Data extracted from a collection
◇ ◇ ◇ ◇ ◇

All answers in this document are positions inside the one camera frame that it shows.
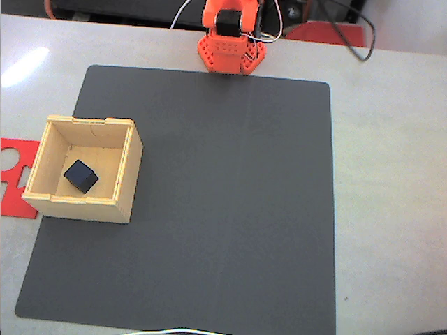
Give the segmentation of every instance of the orange robot base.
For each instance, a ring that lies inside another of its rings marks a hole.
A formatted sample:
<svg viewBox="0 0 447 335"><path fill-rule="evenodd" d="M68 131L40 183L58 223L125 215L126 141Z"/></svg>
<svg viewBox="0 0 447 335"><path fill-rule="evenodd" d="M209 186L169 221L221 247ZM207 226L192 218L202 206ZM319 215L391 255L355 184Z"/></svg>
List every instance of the orange robot base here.
<svg viewBox="0 0 447 335"><path fill-rule="evenodd" d="M198 42L198 53L209 72L249 75L265 57L265 46L247 36L220 36L210 29Z"/></svg>

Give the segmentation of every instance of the black cable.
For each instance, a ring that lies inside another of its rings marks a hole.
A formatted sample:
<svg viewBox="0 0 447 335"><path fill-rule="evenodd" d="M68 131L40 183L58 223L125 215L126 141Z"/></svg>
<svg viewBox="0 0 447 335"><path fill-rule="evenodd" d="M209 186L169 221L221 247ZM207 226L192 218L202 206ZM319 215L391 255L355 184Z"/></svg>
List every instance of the black cable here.
<svg viewBox="0 0 447 335"><path fill-rule="evenodd" d="M423 332L423 333L417 333L414 335L447 335L447 329L445 330L434 330L432 332Z"/></svg>
<svg viewBox="0 0 447 335"><path fill-rule="evenodd" d="M352 8L348 5L345 5L344 3L338 2L337 0L327 0L326 2L333 2L336 3L337 5L340 5L342 7L345 7L351 11L353 11L355 14L357 14L358 16L360 16L362 19L364 19L366 21L366 23L368 23L368 25L371 27L372 30L372 42L371 42L371 47L369 48L369 52L366 55L366 57L362 57L360 54L358 54L358 52L353 48L352 44L349 42L348 38L344 35L343 31L340 30L340 28L338 27L338 25L335 23L335 21L331 18L331 16L328 13L328 10L326 10L326 7L324 5L323 2L321 2L321 0L317 0L318 2L318 7L320 7L321 12L326 16L326 18L329 20L329 22L331 23L331 25L334 27L335 31L337 32L337 34L340 36L340 38L343 40L345 46L348 47L349 51L351 51L351 53L359 60L359 61L367 61L371 55L372 55L372 51L374 50L374 46L376 44L376 27L373 25L373 23L367 18L365 17L361 12L359 12L358 10L356 10L355 8Z"/></svg>

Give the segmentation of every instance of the red cutout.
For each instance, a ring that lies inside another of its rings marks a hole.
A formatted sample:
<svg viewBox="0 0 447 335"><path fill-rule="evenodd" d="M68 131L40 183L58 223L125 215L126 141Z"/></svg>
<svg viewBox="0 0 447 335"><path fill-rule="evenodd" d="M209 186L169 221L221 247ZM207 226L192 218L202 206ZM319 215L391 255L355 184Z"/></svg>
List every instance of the red cutout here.
<svg viewBox="0 0 447 335"><path fill-rule="evenodd" d="M5 195L1 201L1 215L16 218L36 218L37 210L22 199L25 186L17 188L25 166L32 167L36 157L39 141L16 140L1 138L1 150L16 149L19 152L19 161L15 167L1 171L1 181L7 182Z"/></svg>

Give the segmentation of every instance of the white cable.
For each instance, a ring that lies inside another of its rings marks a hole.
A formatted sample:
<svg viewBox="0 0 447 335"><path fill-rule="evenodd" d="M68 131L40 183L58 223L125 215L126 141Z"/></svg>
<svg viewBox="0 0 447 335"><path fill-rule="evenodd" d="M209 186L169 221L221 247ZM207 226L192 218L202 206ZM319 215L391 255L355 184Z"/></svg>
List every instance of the white cable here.
<svg viewBox="0 0 447 335"><path fill-rule="evenodd" d="M279 32L278 32L278 35L276 35L275 38L273 38L272 40L263 40L262 38L257 38L257 37L250 36L250 35L247 34L247 33L242 33L242 35L247 36L247 37L250 37L252 40L257 40L258 42L263 42L263 43L273 43L273 42L275 42L276 40L279 40L279 38L280 38L281 35L282 35L282 29L283 29L283 26L282 26L281 9L279 9L279 3L278 3L278 0L274 0L274 5L275 5L275 7L277 8L278 19L279 19Z"/></svg>
<svg viewBox="0 0 447 335"><path fill-rule="evenodd" d="M267 38L271 38L271 39L273 39L273 38L274 38L274 36L273 36L273 35L270 35L269 33L264 33L263 31L261 32L261 36L262 36L262 37L267 37Z"/></svg>
<svg viewBox="0 0 447 335"><path fill-rule="evenodd" d="M148 330L148 331L143 331L143 332L123 334L123 335L166 335L166 334L227 335L227 334L221 334L221 333L207 332L205 330L196 330L196 329L188 329L188 328Z"/></svg>
<svg viewBox="0 0 447 335"><path fill-rule="evenodd" d="M252 57L251 57L249 54L247 54L246 52L244 53L245 57L248 58L248 59L250 59L251 61L255 61L255 60L257 60L258 57L259 57L258 42L256 42L256 40L253 40L253 44L254 44L254 46L255 46L255 48L256 48L256 57L255 57L255 58L252 58Z"/></svg>
<svg viewBox="0 0 447 335"><path fill-rule="evenodd" d="M177 20L179 19L180 15L182 14L182 11L184 10L184 8L185 8L186 6L188 6L188 4L189 4L190 2L191 2L191 0L186 0L186 1L182 4L182 6L179 8L177 14L175 14L173 23L170 24L169 29L174 28L175 24L177 23Z"/></svg>

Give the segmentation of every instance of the orange bracket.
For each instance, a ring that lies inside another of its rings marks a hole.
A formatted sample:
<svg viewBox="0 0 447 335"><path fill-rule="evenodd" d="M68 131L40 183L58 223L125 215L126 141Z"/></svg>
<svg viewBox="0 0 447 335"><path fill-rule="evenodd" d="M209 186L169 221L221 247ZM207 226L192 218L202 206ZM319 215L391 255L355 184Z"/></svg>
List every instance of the orange bracket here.
<svg viewBox="0 0 447 335"><path fill-rule="evenodd" d="M245 35L239 37L217 34L216 17L220 10L238 10L242 13L240 30L251 33L258 14L258 0L207 0L202 23L207 35L198 42L198 53L209 72L249 75L265 57L262 42L256 45Z"/></svg>

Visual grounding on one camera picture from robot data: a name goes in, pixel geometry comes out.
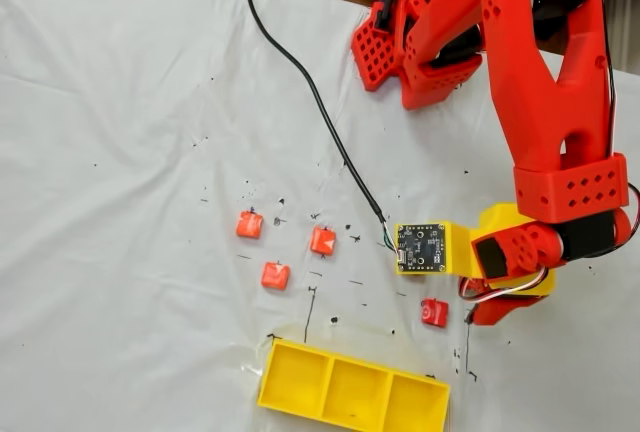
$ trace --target wrinkled fabric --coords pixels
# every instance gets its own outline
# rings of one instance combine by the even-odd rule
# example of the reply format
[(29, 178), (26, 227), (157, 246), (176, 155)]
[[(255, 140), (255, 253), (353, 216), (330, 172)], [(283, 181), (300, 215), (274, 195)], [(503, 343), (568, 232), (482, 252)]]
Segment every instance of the wrinkled fabric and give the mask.
[[(255, 2), (391, 223), (473, 226), (513, 200), (486, 66), (408, 113), (397, 80), (362, 87), (349, 42), (366, 9)], [(640, 180), (640, 79), (616, 79), (616, 148)], [(246, 0), (0, 0), (0, 177), (3, 432), (334, 430), (255, 405), (269, 335), (305, 333), (450, 383), (451, 430), (640, 426), (637, 241), (469, 330), (455, 278), (393, 274), (306, 82)], [(259, 240), (235, 235), (251, 207)], [(333, 256), (309, 250), (315, 225), (336, 230)], [(286, 291), (261, 287), (267, 261), (291, 267)], [(449, 302), (446, 329), (420, 322), (425, 297)]]

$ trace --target yellow tray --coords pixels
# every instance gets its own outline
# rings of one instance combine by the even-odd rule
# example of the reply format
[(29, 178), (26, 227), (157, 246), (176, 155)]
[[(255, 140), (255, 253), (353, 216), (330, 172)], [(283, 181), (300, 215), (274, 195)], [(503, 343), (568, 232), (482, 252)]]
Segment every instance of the yellow tray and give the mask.
[(441, 432), (449, 385), (286, 340), (274, 342), (258, 405), (352, 430)]

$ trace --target red cube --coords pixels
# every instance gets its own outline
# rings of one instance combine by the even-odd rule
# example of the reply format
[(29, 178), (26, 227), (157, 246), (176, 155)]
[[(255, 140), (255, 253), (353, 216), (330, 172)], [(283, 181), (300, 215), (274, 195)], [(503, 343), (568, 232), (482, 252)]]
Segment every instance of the red cube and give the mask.
[(261, 229), (262, 216), (260, 214), (256, 214), (252, 210), (245, 210), (240, 213), (240, 219), (236, 226), (236, 234), (241, 237), (259, 239)]
[(422, 301), (422, 322), (437, 327), (447, 326), (447, 314), (449, 304), (436, 299), (424, 299)]
[(288, 265), (267, 262), (262, 270), (262, 286), (284, 290), (287, 288), (291, 269)]
[(336, 244), (336, 233), (333, 230), (314, 227), (311, 235), (311, 250), (316, 254), (331, 255)]

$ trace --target black cable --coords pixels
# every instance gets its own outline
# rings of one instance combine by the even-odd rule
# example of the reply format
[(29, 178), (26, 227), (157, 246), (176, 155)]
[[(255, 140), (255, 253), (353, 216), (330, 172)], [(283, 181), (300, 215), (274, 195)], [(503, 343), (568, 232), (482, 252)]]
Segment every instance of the black cable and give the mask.
[(609, 50), (609, 32), (607, 30), (607, 11), (605, 8), (604, 0), (602, 0), (602, 20), (604, 22), (604, 45), (607, 54), (607, 68), (609, 72), (609, 139), (607, 143), (607, 150), (605, 151), (605, 157), (613, 155), (613, 126), (615, 124), (616, 116), (616, 86), (613, 80), (613, 64), (611, 63), (611, 52)]
[(349, 158), (349, 154), (344, 148), (344, 145), (340, 140), (340, 136), (338, 135), (338, 132), (336, 131), (336, 128), (333, 125), (333, 122), (331, 122), (329, 113), (327, 112), (327, 109), (325, 109), (324, 104), (322, 103), (320, 92), (318, 92), (316, 84), (313, 82), (311, 75), (309, 75), (309, 72), (307, 72), (307, 69), (305, 69), (304, 66), (300, 62), (298, 62), (298, 60), (287, 51), (287, 49), (285, 49), (273, 37), (271, 37), (269, 32), (267, 32), (267, 29), (265, 29), (264, 25), (262, 25), (262, 21), (260, 20), (260, 17), (258, 17), (258, 13), (256, 12), (256, 9), (253, 5), (253, 0), (247, 0), (247, 1), (249, 2), (249, 9), (251, 9), (251, 15), (253, 15), (253, 19), (256, 21), (256, 24), (258, 25), (260, 32), (262, 32), (262, 35), (264, 35), (266, 39), (271, 43), (271, 45), (273, 45), (276, 49), (278, 49), (278, 51), (280, 51), (282, 55), (284, 55), (287, 59), (289, 59), (289, 61), (293, 65), (295, 65), (296, 68), (302, 73), (304, 78), (307, 79), (307, 83), (309, 84), (309, 88), (313, 93), (313, 97), (316, 99), (316, 103), (318, 104), (318, 108), (320, 109), (320, 113), (322, 114), (322, 118), (324, 119), (325, 124), (327, 124), (329, 133), (331, 134), (331, 137), (333, 137), (333, 141), (336, 143), (336, 146), (338, 147), (338, 151), (340, 152), (340, 155), (342, 156), (342, 159), (344, 160), (345, 165), (349, 169), (349, 172), (351, 172), (351, 175), (353, 176), (354, 180), (356, 181), (356, 184), (358, 184), (358, 187), (360, 188), (365, 198), (367, 199), (367, 202), (369, 202), (369, 206), (371, 207), (373, 212), (376, 214), (380, 222), (384, 224), (385, 223), (384, 214), (382, 213), (382, 210), (380, 210), (380, 206), (378, 205), (376, 200), (371, 195), (371, 192), (369, 192), (369, 189), (367, 189), (367, 186), (365, 185), (362, 178), (360, 177), (360, 174), (358, 174), (358, 171), (353, 165), (353, 162), (351, 162), (351, 159)]

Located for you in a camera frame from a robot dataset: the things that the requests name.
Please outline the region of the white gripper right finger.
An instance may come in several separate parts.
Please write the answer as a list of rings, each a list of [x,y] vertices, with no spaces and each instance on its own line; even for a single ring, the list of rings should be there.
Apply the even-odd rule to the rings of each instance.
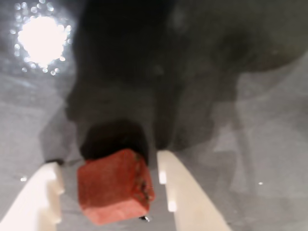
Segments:
[[[157,152],[159,183],[178,231],[230,231],[223,215],[185,165],[168,150]]]

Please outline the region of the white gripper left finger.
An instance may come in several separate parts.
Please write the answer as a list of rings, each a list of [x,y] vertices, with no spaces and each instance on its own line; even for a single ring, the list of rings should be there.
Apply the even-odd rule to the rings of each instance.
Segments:
[[[42,165],[27,181],[0,222],[2,231],[55,231],[62,221],[65,192],[60,166]]]

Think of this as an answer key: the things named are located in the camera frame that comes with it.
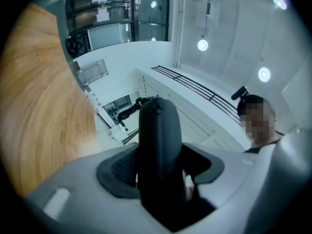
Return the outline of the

◇ ◇ ◇ ◇ ◇

▶ [YOUR ASSIGNMENT] The count of lines above that include the string "camera" is the sole expected answer.

▶ [WRITTEN SOLUTION] 4